■ **Work request**:
Write out exactly every line from the one containing "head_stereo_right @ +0" through the final line of the material below, both included. Pictures are to be skipped.

■ **Data segment**:
· · · · · · ·
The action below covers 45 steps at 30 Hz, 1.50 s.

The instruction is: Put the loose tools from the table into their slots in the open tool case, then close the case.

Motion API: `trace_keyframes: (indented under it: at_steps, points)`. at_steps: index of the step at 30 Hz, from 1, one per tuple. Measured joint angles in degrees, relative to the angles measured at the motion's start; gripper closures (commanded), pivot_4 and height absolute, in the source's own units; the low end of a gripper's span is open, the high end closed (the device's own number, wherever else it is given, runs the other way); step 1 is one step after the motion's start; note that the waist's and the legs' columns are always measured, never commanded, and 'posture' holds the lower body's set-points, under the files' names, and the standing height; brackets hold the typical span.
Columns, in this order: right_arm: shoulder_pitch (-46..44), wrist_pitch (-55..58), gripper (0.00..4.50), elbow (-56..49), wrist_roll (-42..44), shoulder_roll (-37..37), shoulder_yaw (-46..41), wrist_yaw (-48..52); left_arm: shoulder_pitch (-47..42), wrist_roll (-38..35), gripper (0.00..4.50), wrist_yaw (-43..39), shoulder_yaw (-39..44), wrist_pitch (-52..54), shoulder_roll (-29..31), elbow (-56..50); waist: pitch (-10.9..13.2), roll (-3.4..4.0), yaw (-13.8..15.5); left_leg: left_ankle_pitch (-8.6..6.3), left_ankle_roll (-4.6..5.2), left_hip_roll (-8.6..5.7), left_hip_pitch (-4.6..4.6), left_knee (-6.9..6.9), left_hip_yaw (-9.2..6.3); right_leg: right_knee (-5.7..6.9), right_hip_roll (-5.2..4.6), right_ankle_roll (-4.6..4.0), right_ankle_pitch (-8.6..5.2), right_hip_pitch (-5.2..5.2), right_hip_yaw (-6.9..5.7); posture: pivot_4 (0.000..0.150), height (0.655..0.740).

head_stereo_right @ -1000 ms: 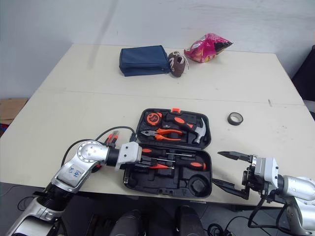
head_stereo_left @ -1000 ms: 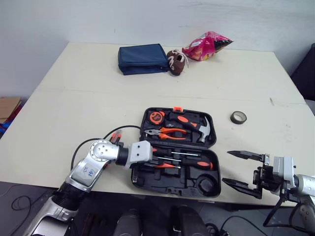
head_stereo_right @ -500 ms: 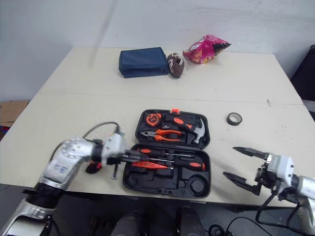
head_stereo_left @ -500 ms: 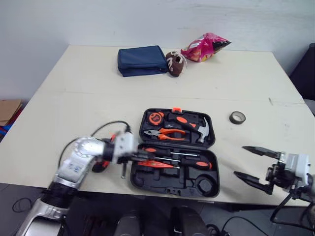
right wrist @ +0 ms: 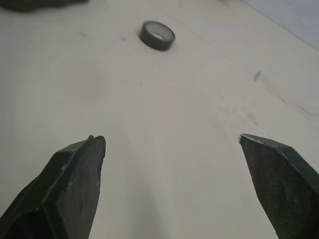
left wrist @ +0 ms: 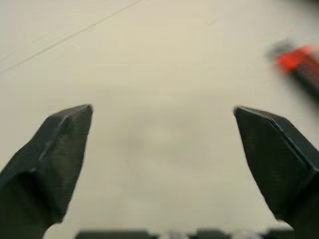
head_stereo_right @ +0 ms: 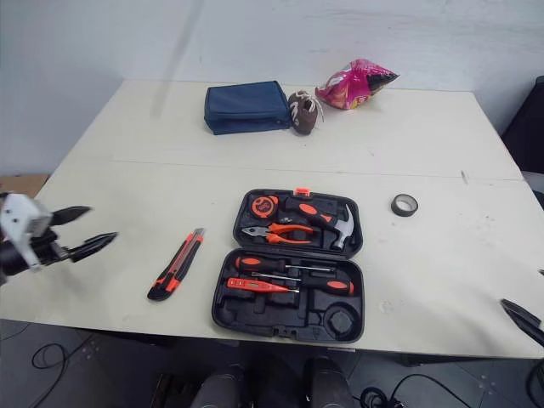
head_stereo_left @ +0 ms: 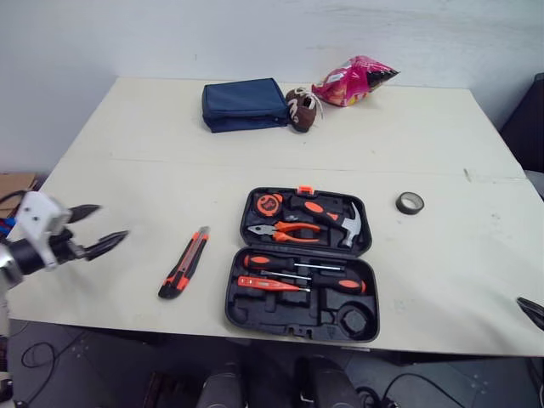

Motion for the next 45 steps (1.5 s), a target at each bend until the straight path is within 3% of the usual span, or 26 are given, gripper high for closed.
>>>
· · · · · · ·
■ **Response to the exercise**:
head_stereo_right @ +0 ms: 
head_stereo_left @ +0 ms: 

Motion for the next 45 steps (1.5 s), a target at each bend until the straight path is within 3% of the usual span, or 26 are given, gripper high for closed.
>>>

The exercise is complete as it stands.